EXERCISE OBJECTIVE:
After locating the line with "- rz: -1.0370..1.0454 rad" in the data that follows, return it and every later line exactly, up to and including the line with "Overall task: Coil".

DATA EXTRACT:
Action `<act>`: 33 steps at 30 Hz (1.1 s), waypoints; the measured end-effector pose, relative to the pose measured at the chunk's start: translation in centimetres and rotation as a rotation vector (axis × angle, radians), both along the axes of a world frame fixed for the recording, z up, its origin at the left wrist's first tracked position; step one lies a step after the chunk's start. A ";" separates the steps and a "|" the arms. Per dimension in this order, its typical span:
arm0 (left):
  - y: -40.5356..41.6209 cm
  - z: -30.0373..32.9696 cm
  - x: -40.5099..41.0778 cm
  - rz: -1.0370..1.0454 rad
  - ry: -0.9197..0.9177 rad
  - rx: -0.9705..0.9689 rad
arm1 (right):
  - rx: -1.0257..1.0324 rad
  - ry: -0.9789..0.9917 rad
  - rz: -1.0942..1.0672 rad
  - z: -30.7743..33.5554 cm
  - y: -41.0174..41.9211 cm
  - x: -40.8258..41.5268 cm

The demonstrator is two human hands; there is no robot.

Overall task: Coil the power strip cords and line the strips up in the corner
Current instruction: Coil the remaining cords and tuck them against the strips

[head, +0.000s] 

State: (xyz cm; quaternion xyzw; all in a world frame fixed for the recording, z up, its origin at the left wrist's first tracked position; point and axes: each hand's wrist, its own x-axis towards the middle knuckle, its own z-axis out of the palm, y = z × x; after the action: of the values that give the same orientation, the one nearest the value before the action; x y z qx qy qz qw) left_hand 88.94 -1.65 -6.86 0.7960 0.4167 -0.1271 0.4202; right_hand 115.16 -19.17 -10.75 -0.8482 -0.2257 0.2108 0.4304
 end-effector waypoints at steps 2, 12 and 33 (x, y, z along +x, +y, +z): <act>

WRITTEN REPLY:
  - rz: -1.0370..1.0454 rad
  - ry: -0.9197..0.9177 rad
  - rx: -0.9705..0.9689 rad
arm1 (right):
  - rx: -1.0257..1.0324 rad
  - ry: -0.9789..0.9917 rad
  - rz: -1.0942..1.0672 rad
  - z: -30.7743..33.5554 cm
  - y: -41.0174..41.9211 cm
  - x: -40.8258..41.5268 cm

The demonstrator is two human hands; there is no robot.

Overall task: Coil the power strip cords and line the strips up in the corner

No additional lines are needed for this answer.